**EXERCISE**: Copy every entry exactly, but skip the pictures.

BEGIN SOURCE DATA

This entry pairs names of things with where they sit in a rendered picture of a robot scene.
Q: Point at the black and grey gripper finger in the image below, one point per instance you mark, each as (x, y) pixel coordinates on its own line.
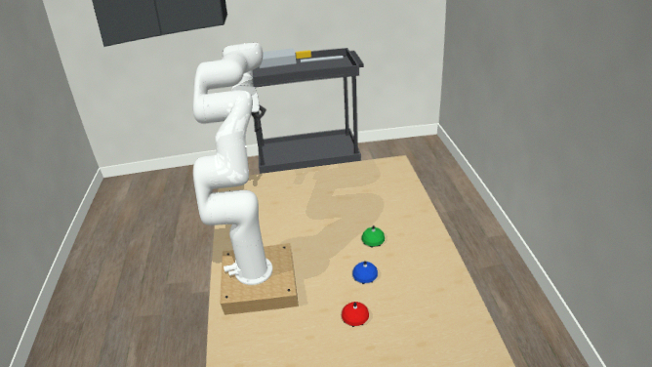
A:
(259, 116)

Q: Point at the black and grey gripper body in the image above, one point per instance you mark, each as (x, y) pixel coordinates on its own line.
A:
(252, 90)

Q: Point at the green dome bell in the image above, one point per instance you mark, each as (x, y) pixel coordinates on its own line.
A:
(373, 236)

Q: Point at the red bell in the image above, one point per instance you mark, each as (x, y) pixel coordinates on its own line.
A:
(355, 314)

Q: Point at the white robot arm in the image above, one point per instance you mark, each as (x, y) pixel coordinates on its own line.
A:
(230, 167)

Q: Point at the blue bell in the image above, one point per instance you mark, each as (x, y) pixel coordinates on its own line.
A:
(365, 272)

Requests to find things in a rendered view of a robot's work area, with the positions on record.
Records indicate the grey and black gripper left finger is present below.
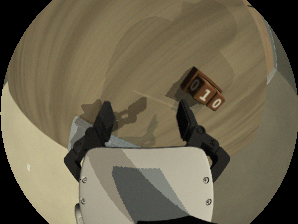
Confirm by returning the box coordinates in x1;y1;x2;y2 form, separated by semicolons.
64;101;115;183

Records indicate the brown number cube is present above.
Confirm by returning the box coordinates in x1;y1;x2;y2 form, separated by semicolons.
206;85;225;111
187;74;216;105

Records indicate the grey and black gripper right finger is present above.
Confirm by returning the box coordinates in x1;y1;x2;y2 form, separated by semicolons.
176;99;230;183

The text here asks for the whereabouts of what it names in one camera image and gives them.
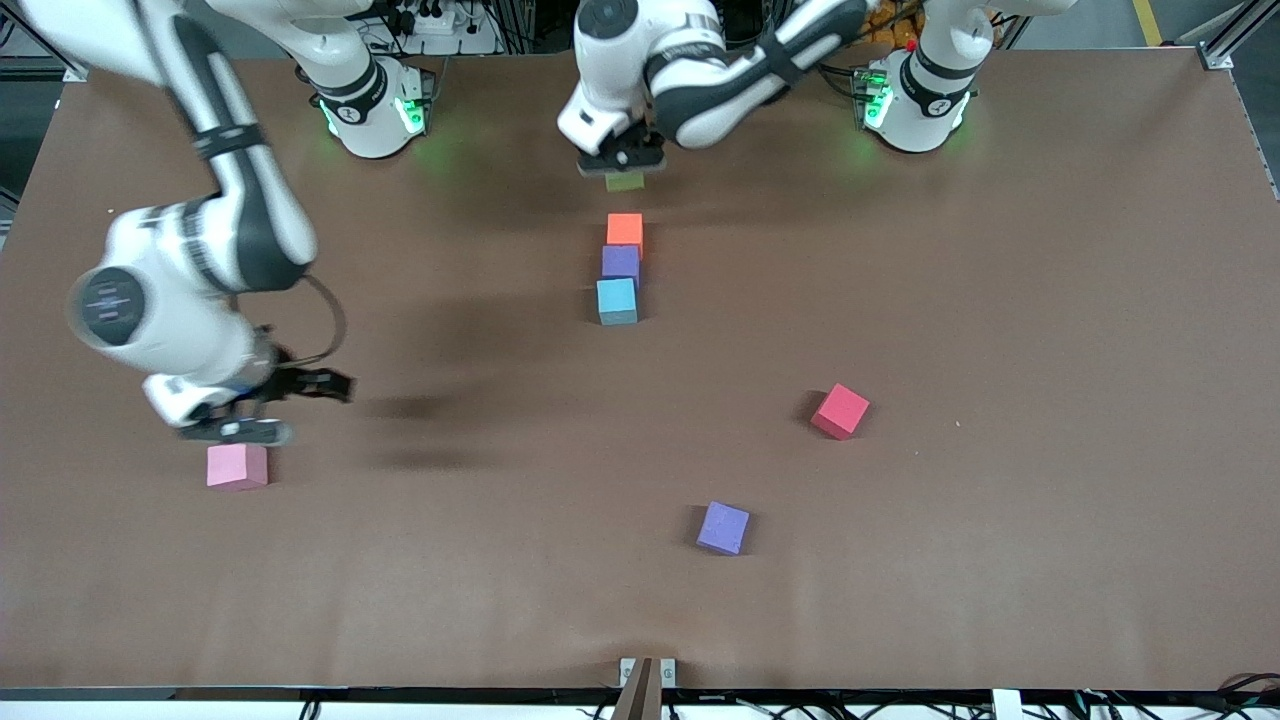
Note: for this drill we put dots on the brown wooden strip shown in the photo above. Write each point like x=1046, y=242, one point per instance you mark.
x=635, y=695

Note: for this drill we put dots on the white power strip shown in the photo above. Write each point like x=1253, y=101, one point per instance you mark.
x=430, y=20

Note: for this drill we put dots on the aluminium frame profile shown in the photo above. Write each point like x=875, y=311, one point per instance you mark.
x=1235, y=35
x=40, y=50

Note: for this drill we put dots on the small metal bracket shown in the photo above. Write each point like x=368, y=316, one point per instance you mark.
x=668, y=672

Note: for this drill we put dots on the blue foam cube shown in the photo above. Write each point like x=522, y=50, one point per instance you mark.
x=617, y=300

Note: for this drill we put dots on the red foam cube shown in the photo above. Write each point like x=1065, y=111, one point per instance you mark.
x=840, y=411

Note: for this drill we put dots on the brown table cover sheet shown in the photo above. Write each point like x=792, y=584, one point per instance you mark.
x=1000, y=560

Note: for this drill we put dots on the green foam cube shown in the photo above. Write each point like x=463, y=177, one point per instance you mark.
x=625, y=182

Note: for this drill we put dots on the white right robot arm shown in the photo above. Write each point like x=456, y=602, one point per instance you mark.
x=150, y=300

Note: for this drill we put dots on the orange foam cube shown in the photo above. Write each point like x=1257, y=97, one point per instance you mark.
x=625, y=230

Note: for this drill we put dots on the pink foam cube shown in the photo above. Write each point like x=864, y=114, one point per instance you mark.
x=236, y=465

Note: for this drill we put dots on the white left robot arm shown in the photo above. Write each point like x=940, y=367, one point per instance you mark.
x=700, y=90

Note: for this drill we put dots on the purple foam cube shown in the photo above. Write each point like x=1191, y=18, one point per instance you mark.
x=620, y=262
x=723, y=528

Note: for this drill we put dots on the orange fruit bag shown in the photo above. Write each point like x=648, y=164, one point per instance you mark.
x=895, y=25

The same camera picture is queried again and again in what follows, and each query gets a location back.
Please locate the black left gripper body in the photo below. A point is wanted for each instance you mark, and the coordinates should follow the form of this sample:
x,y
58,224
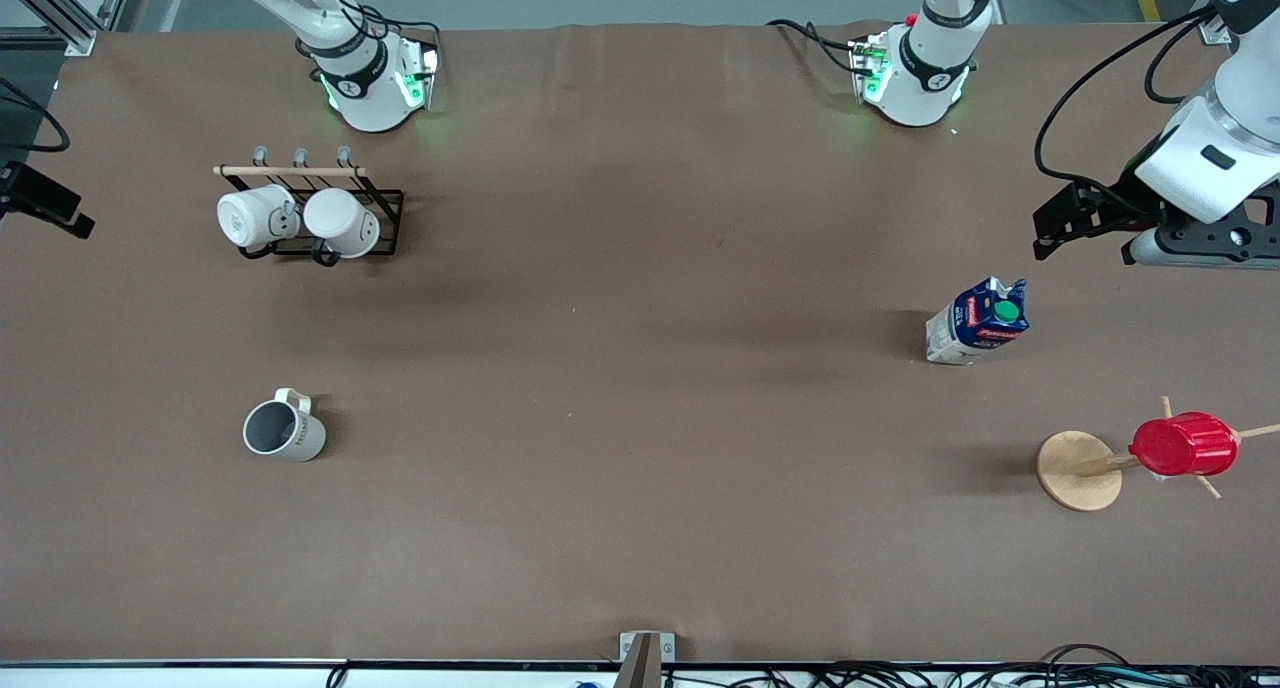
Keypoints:
x,y
1118,206

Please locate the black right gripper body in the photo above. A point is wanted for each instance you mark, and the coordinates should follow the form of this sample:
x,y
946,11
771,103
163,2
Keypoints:
x,y
30,196

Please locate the blue white milk carton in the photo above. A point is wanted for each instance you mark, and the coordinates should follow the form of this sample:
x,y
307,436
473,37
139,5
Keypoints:
x,y
965,333

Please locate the beige mug with grey inside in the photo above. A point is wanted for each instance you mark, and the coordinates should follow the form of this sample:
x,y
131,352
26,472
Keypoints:
x,y
300,438

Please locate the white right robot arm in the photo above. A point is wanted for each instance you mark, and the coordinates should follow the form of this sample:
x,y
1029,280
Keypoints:
x,y
365,98

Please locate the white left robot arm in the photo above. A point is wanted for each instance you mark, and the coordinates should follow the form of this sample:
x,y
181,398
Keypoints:
x,y
925,88

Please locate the red plastic cup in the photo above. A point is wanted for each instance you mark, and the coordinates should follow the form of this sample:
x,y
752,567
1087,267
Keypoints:
x,y
1185,445

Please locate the white mug with face print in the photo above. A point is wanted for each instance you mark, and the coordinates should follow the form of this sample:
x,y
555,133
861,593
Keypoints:
x,y
245,218

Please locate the wooden mug tree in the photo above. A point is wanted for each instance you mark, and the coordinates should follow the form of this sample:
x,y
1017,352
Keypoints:
x,y
1075,473

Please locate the plain white mug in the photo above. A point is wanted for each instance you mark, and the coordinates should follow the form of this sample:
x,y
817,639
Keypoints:
x,y
340,223

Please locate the black left camera mount plate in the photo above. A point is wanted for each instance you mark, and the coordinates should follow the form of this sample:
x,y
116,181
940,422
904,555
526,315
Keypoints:
x,y
1235,233

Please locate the aluminium frame profile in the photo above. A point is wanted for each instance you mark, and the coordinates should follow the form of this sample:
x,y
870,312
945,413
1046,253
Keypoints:
x,y
70,13

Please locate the white table edge rail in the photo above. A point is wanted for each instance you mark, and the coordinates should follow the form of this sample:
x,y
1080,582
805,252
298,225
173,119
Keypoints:
x,y
150,678

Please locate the metal camera bracket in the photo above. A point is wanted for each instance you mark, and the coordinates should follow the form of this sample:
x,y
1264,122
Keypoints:
x,y
645,660

END SOURCE DATA

**SOLVED EXERCISE**:
This entry pairs names of things with where they sit in a rendered picture of a robot scene.
Q: Point at the black and grey gripper finger in the image below, one point per instance you mark, each as (x, y) pixel coordinates on its own line.
A:
(259, 116)

Q: Point at the black and grey gripper body in the image above, one point per instance you mark, each as (x, y) pixel coordinates on its own line.
A:
(252, 90)

Q: Point at the green dome bell in the image above, one point per instance you mark, each as (x, y) pixel coordinates on its own line.
A:
(373, 236)

Q: Point at the red bell in the image above, one point per instance you mark, each as (x, y) pixel coordinates on its own line.
A:
(355, 314)

Q: Point at the white robot arm in the image above, one point per instance you mark, each as (x, y) pixel coordinates on its own line.
A:
(230, 167)

Q: Point at the blue bell in the image above, one point per instance you mark, each as (x, y) pixel coordinates on its own line.
A:
(365, 272)

Requests to find things in a rendered view of a robot's work area, with the positions on record.
Records indicate the grey and black gripper left finger is present below.
Confirm by returning the box coordinates in x1;y1;x2;y2 form, separated by semicolons.
64;101;115;183

Records indicate the brown number cube is present above.
Confirm by returning the box coordinates in x1;y1;x2;y2 form, separated by semicolons.
206;85;225;111
187;74;216;105

Records indicate the grey and black gripper right finger is present above.
Confirm by returning the box coordinates in x1;y1;x2;y2 form, separated by semicolons.
176;99;230;183

The text here asks for the whereabouts of what it names in one camera image and gives them.
Note: for this drill we put dots on the brown wooden strip shown in the photo above. Write each point like x=1046, y=242, one point per instance you mark.
x=635, y=695

Note: for this drill we put dots on the white power strip shown in the photo above. Write each point like x=1253, y=101, one point per instance you mark.
x=430, y=20

Note: for this drill we put dots on the aluminium frame profile shown in the photo above. Write each point like x=875, y=311, one point per instance you mark.
x=1235, y=35
x=40, y=50

Note: for this drill we put dots on the small metal bracket shown in the photo above. Write each point like x=368, y=316, one point per instance you mark.
x=668, y=672

Note: for this drill we put dots on the blue foam cube shown in the photo above. Write each point like x=522, y=50, one point per instance you mark.
x=617, y=300

Note: for this drill we put dots on the red foam cube shown in the photo above. Write each point like x=1065, y=111, one point per instance you mark.
x=840, y=411

Note: for this drill we put dots on the brown table cover sheet shown in the photo above. Write each point like x=792, y=584, one point per instance you mark.
x=1000, y=560

Note: for this drill we put dots on the green foam cube shown in the photo above. Write each point like x=463, y=177, one point per instance you mark.
x=625, y=182

Note: for this drill we put dots on the white right robot arm shown in the photo above. Write each point like x=456, y=602, one point per instance you mark.
x=150, y=300

Note: for this drill we put dots on the orange foam cube shown in the photo above. Write each point like x=1257, y=97, one point per instance you mark.
x=625, y=230

Note: for this drill we put dots on the pink foam cube shown in the photo above. Write each point like x=864, y=114, one point per instance you mark.
x=236, y=465

Note: for this drill we put dots on the white left robot arm shown in the photo above. Write each point like x=940, y=367, one point per instance you mark.
x=700, y=90

Note: for this drill we put dots on the purple foam cube shown in the photo above. Write each point like x=1191, y=18, one point per instance you mark.
x=620, y=262
x=723, y=528

Note: for this drill we put dots on the orange fruit bag shown in the photo above. Write each point like x=648, y=164, one point per instance you mark.
x=895, y=25

The same camera picture is queried again and again in what follows, and each query gets a location back.
Please locate the black left gripper body in the photo below. A point is wanted for each instance you mark, and the coordinates should follow the form of this sample:
x,y
58,224
Keypoints:
x,y
1118,206

Please locate the black right gripper body in the photo above. A point is wanted for each instance you mark, and the coordinates should follow the form of this sample:
x,y
946,11
771,103
163,2
Keypoints:
x,y
30,196

Please locate the blue white milk carton in the photo above. A point is wanted for each instance you mark, and the coordinates should follow the form of this sample:
x,y
307,436
473,37
139,5
Keypoints:
x,y
965,333

Please locate the beige mug with grey inside in the photo above. A point is wanted for each instance you mark, and the coordinates should follow the form of this sample:
x,y
131,352
26,472
Keypoints:
x,y
300,438

Please locate the white right robot arm in the photo above. A point is wanted for each instance you mark, and the coordinates should follow the form of this sample:
x,y
1029,280
Keypoints:
x,y
365,98

Please locate the white left robot arm in the photo above. A point is wanted for each instance you mark, and the coordinates should follow the form of this sample:
x,y
181,398
Keypoints:
x,y
925,88

Please locate the red plastic cup in the photo above. A point is wanted for each instance you mark, and the coordinates should follow the form of this sample:
x,y
752,567
1087,267
Keypoints:
x,y
1185,445

Please locate the white mug with face print in the photo above. A point is wanted for each instance you mark, and the coordinates should follow the form of this sample:
x,y
555,133
861,593
Keypoints:
x,y
245,218

Please locate the wooden mug tree in the photo above. A point is wanted for each instance you mark, and the coordinates should follow the form of this sample:
x,y
1017,352
Keypoints:
x,y
1075,473

Please locate the plain white mug in the photo above. A point is wanted for each instance you mark, and the coordinates should follow the form of this sample:
x,y
817,639
Keypoints:
x,y
340,223

Please locate the black left camera mount plate in the photo above. A point is wanted for each instance you mark, and the coordinates should follow the form of this sample:
x,y
116,181
940,422
904,555
526,315
Keypoints:
x,y
1235,233

Please locate the aluminium frame profile in the photo above. A point is wanted for each instance you mark, and the coordinates should follow the form of this sample:
x,y
870,312
945,413
1046,253
Keypoints:
x,y
70,13

Please locate the white table edge rail in the photo above. A point is wanted for each instance you mark, and the coordinates should follow the form of this sample:
x,y
1080,582
805,252
298,225
173,119
Keypoints:
x,y
150,678

Please locate the metal camera bracket in the photo above. A point is wanted for each instance you mark, and the coordinates should follow the form of this sample:
x,y
1264,122
Keypoints:
x,y
645,660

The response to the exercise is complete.